If you were just buying this book for the sweet Italian sausage recipe it would be worth the money. Recipes and quantities are spot-on. So far, have tried 5 different sausage recipes and I've only been mildly disappointed in one. The other four, I knocked out of the park.Pork went on sale and I ended up making over a hundred pounds of Italian sausage for family and friends. If I would have been willing, I'm sure they would have all doubled their orders.

If you are a cook who enjoys digging into a complex recipe for a big payoff - if you have a well-tooled kitchen - if you know how to smoke meat - this is the book for you. I checked it out of the library, and after renewing it four times i knew i needed my own copy. Merry christmas to me.

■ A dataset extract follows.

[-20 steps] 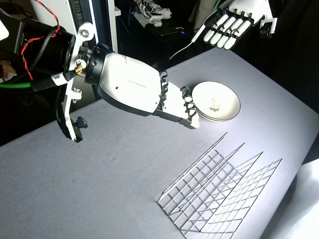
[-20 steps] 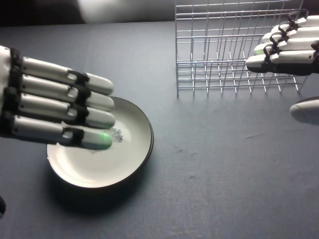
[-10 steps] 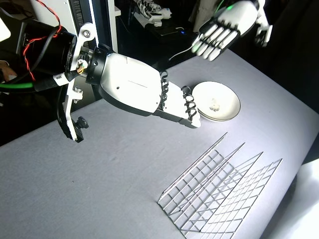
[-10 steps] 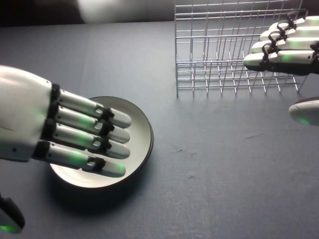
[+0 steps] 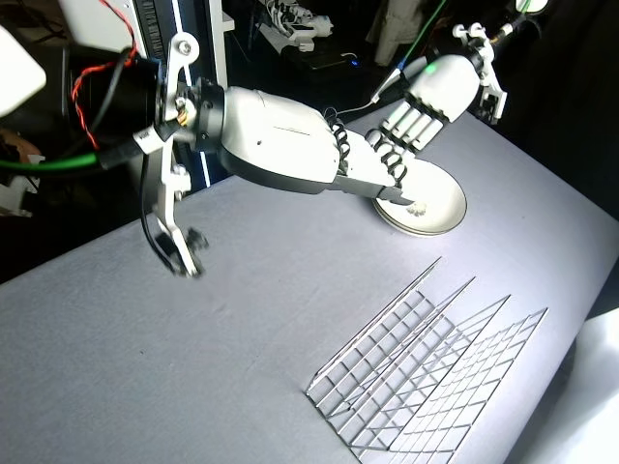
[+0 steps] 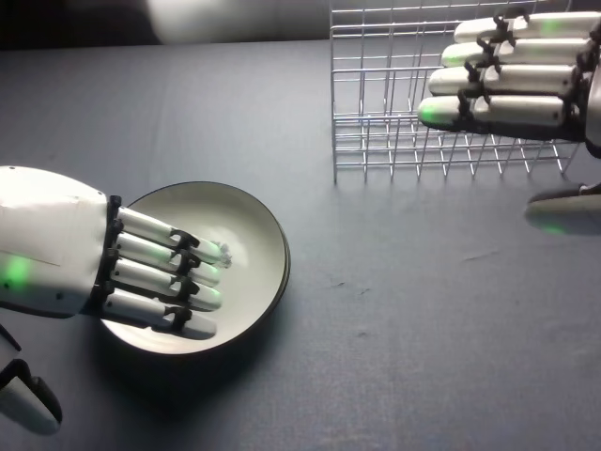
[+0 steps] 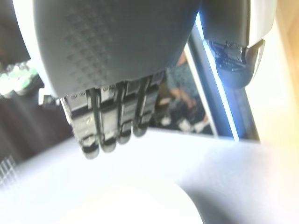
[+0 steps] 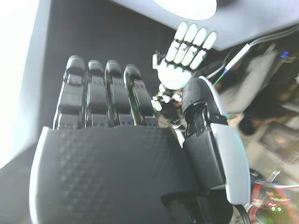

Very good information. Excellent overview of charcuterie. Weights of ingredients are included (in grams) which is excellent. B&W sketches are nice but the illustrations are far and few between - the writing deserves more illustrations. The paper is soft (like a cheap paperback novel) and absorbent, which makes little sense for a cookbook that is destined to have it's pages turned with greasy dirty fingers. Mine already looks like a shop manual. Because of the absorbent paper the type is slightly blurry and gives a sense of being out of focus. The authors get a B++ or better for their writing, the publisher gets a D for putting form before function when designing the book.

Nice compendium of meat & curing knowledge. Easy to read & comprehend. Good resource including some great recipes. We raise our own meat $ live wild fish $ game. Was raised curing & smoking meats & this adds ideas & recipes to my base knowledge & understading. Everything made simple.